In February 2010, Frédéric Simon had a metal-to-metal hip prosthesis from Smith and Nephew. For three years, he suffered excruciating pain, nausea, weight loss and sleep. “I feel like I’ve been poisoned by my prosthesis. She made me suffer too much. I have the impression that this object amputated my life. I was flabbergasted because no one had warned me of the danger,” he testified in the daily Le Parisien.
When he goes to his doctor, he finds that his cobalt level (the metal that makes up the prosthesis) reaches 4.2 mg per liter of blood.
“When I went to consult other surgeons to have the prosthesis removed, several told me that they had doubts about these metal prostheses”, explains Frédéric Simon to the Parisian.
In 2014, he had his rusty prosthesis removed and replaced with a new ceramic one.

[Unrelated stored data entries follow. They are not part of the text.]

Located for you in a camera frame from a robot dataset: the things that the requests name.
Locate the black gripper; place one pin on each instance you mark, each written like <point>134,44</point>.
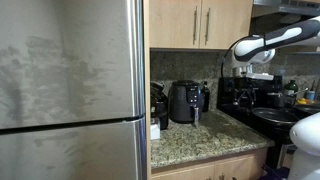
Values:
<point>246,89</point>

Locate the black air fryer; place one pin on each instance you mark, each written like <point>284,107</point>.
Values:
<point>183,101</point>

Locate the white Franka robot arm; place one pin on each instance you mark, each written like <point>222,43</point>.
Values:
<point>286,35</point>

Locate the black electric stove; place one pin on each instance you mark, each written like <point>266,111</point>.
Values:
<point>230,106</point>

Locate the small dark saucepan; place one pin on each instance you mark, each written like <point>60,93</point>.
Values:
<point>276,99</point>

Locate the black frying pan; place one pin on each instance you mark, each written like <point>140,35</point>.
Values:
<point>275,115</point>

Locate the dark glass bottle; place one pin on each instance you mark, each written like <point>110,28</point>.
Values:
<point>206,98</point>

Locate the green bottle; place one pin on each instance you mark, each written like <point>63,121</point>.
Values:
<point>290,87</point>

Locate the dark skillet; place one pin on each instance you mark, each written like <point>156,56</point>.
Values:
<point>308,108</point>

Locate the blue cup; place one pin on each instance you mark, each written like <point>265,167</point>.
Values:
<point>310,95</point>

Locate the light wood upper cabinet door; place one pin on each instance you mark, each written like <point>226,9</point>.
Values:
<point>230,23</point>
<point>173,23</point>

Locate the black whey protein bag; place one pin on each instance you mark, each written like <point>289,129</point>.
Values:
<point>160,106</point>

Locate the clear salt bottle black cap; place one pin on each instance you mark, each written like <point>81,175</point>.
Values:
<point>155,130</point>

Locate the range hood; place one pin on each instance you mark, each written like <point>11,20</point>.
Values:
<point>286,7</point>

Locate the stainless steel refrigerator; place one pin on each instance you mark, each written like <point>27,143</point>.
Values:
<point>66,90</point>

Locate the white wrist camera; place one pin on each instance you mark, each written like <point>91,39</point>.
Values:
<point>261,76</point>

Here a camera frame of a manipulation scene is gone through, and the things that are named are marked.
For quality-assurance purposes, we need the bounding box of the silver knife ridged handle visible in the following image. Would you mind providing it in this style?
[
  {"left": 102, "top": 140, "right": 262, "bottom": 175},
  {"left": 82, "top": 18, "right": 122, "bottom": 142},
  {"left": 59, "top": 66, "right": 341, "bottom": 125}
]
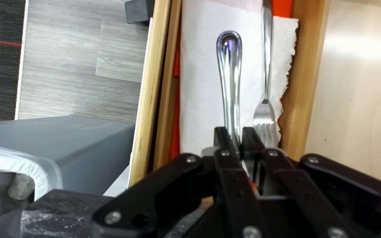
[{"left": 216, "top": 29, "right": 261, "bottom": 195}]

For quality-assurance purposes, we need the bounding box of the crumpled white paper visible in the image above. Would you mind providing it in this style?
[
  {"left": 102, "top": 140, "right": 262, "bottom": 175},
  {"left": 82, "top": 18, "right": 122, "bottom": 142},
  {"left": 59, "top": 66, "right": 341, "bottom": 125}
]
[{"left": 7, "top": 173, "right": 36, "bottom": 202}]

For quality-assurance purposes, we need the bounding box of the wooden drawer white front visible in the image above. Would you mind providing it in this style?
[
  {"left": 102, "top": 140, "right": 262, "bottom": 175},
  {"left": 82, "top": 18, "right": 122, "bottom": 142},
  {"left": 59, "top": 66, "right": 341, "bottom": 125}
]
[{"left": 123, "top": 0, "right": 381, "bottom": 190}]

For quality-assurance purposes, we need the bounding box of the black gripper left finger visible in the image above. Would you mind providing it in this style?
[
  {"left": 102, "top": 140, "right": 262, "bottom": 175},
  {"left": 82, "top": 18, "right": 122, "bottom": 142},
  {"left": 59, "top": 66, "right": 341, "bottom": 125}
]
[{"left": 90, "top": 125, "right": 262, "bottom": 238}]

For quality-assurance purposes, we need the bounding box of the gray trash bin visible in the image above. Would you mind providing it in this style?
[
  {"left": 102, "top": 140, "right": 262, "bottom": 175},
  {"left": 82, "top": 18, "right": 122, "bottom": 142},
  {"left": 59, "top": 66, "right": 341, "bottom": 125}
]
[{"left": 0, "top": 115, "right": 135, "bottom": 238}]

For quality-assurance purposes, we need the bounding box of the silver fork plain handle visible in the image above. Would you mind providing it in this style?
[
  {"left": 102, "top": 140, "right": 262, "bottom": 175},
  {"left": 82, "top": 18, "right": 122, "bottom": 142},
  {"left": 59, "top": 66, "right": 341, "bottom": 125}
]
[{"left": 251, "top": 0, "right": 279, "bottom": 137}]

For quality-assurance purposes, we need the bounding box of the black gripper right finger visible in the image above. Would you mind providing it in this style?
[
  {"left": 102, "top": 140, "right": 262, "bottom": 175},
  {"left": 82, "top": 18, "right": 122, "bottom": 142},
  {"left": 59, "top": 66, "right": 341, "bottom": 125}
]
[{"left": 241, "top": 125, "right": 381, "bottom": 238}]

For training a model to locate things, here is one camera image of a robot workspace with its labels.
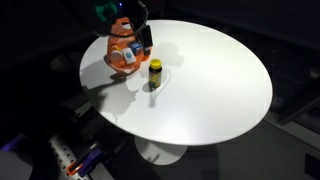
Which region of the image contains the black and yellow pill bottle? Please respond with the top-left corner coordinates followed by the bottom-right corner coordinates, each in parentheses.
top-left (148, 58), bottom-right (164, 89)

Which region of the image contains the white table pedestal base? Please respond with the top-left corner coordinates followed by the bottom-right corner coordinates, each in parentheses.
top-left (134, 135), bottom-right (188, 166)

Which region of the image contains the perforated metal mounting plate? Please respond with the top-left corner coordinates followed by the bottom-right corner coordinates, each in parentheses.
top-left (47, 133), bottom-right (115, 180)

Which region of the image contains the black cable loop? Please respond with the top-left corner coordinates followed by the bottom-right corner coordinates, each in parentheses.
top-left (107, 1), bottom-right (150, 38)

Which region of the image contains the small blue box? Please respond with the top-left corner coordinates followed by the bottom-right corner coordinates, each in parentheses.
top-left (129, 41), bottom-right (143, 56)

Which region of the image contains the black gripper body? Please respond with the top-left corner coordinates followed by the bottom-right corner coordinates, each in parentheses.
top-left (113, 0), bottom-right (148, 34)

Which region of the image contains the orange and purple clamp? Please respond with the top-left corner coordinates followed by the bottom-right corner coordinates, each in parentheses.
top-left (65, 146), bottom-right (103, 178)

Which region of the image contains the orange plastic bag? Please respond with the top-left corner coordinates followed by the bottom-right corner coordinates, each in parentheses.
top-left (103, 17), bottom-right (154, 75)

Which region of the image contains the amber bottle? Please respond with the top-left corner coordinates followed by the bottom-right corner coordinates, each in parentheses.
top-left (110, 45), bottom-right (124, 63)

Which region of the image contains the dark rectangular flat container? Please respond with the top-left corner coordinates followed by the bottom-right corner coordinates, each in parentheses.
top-left (141, 24), bottom-right (155, 56)

“In truth, as early as 2010, the global recall of metal-on-metal hip prostheses by the American company DePuy sounded the death knell for this technology. However, not only certain manufacturers, such as Smith & Nephew, had continued to market these prostheses, but above all this marketing had been done with the approval of the health authorities, “explains his lawyer, Laurent Gaudon, who specializes in public health affairs the patient’s lawyers, to AFP.

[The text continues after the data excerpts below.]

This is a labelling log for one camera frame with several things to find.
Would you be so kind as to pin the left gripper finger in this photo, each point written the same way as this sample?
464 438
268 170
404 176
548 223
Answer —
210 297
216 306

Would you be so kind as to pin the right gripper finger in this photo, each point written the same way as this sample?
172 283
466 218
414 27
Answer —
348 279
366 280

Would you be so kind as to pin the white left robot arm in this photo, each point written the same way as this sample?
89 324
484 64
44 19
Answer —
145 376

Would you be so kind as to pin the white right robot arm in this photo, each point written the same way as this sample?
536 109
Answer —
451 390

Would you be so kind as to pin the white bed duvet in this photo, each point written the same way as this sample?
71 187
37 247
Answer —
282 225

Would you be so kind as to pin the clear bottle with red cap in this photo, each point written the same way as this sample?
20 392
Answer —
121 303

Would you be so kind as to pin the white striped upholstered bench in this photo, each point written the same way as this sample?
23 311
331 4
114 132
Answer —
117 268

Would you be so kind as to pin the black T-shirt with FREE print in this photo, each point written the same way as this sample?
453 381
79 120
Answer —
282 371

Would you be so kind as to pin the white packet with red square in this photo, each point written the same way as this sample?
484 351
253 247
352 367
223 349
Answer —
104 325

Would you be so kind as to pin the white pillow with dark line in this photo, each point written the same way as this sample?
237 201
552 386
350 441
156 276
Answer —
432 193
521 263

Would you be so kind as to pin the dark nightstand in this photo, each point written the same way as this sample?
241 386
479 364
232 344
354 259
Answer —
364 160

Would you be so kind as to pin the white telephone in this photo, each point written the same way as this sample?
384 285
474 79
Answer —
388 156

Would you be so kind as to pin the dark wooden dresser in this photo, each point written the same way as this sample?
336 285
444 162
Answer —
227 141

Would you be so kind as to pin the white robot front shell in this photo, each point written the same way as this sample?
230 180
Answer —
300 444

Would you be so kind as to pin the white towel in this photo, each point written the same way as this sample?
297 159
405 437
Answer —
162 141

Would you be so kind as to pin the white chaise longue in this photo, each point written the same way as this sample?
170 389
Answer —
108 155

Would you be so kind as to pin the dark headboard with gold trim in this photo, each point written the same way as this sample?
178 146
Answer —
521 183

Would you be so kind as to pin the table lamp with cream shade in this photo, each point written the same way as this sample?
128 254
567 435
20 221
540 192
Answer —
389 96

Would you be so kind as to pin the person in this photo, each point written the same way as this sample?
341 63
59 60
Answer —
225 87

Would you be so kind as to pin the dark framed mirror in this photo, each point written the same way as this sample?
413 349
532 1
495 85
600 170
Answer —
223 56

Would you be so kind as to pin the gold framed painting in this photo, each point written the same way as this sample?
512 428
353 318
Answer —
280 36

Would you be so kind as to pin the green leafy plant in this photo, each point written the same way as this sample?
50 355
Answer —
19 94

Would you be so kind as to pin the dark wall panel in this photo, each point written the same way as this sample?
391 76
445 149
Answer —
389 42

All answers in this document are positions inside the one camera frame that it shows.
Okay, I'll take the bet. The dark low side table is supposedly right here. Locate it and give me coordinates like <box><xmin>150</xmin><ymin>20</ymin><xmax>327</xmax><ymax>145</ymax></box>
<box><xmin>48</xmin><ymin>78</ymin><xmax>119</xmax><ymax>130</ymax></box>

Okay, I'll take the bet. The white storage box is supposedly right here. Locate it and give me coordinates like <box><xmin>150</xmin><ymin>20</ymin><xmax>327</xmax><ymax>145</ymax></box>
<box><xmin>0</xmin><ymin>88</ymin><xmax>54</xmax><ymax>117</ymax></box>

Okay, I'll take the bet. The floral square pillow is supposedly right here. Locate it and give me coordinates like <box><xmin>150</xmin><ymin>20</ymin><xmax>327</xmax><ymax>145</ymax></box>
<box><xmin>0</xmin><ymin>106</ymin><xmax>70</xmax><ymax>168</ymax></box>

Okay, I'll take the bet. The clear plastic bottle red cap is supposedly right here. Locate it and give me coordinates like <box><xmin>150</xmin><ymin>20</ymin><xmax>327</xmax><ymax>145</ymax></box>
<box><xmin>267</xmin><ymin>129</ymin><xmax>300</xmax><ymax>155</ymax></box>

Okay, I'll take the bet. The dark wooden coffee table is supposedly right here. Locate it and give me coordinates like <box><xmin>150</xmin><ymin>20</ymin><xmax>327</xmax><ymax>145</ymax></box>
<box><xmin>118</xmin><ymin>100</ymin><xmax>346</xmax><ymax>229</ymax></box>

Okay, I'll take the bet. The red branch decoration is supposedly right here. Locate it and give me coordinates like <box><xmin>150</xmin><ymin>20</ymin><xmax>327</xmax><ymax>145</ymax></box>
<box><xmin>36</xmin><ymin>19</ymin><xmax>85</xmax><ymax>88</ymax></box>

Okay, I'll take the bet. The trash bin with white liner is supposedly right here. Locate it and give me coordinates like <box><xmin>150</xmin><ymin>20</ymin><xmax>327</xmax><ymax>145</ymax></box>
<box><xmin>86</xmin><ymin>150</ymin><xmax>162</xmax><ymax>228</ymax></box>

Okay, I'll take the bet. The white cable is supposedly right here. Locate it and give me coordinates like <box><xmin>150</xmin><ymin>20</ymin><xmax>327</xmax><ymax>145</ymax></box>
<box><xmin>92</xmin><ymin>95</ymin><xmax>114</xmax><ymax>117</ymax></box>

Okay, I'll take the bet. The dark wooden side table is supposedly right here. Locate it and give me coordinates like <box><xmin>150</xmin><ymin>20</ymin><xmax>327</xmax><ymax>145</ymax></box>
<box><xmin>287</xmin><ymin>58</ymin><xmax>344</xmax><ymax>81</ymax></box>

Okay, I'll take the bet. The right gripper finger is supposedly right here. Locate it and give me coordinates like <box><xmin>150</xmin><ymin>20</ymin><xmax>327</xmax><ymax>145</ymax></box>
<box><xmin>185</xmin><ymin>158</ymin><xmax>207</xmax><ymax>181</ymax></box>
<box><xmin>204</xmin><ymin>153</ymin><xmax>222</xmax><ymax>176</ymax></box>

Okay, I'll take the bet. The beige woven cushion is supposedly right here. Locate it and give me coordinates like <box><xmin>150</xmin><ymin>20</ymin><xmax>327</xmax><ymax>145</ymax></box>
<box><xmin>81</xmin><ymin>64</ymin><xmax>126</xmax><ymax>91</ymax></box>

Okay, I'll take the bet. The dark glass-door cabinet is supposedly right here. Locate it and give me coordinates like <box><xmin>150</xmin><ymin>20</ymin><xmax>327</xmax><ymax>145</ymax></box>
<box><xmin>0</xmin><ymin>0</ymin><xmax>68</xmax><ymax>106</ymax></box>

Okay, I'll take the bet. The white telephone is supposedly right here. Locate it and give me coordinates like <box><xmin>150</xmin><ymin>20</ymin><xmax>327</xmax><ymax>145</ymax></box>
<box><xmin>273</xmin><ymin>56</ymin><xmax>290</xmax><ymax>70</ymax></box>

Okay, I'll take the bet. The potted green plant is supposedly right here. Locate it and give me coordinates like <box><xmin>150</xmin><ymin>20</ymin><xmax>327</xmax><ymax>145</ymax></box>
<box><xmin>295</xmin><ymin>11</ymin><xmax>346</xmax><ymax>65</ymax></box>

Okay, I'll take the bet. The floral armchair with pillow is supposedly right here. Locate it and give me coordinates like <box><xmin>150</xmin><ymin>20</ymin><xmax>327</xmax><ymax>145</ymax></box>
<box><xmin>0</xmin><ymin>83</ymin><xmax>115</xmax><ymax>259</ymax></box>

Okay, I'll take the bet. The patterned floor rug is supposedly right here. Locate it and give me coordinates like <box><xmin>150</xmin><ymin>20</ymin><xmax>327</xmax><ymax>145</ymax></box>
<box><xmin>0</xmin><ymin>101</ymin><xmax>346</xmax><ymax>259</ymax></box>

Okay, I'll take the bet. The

Consequently, “I summon before the Tribunal de Grande Instance of Bobigny, the National Medicines Safety Agency, but also the company manufacturing the prosthesis, Smith and Nephew, and the Primary Health Insurance Fund” and “I request the setting up of a judicial expertise responsible for ruling on the effects of the metal prosthesis and the damages” for my client. The hearing is scheduled for June 4.
ANSM’s response
The ANSM recalls on its website that it published a warning in December 2014 to the attention of orthopedic surgeons “on the use of total hip prostheses with a metal-metal friction couple. This warning completes and updates the recommendations issued by the Agency previously in 2012”.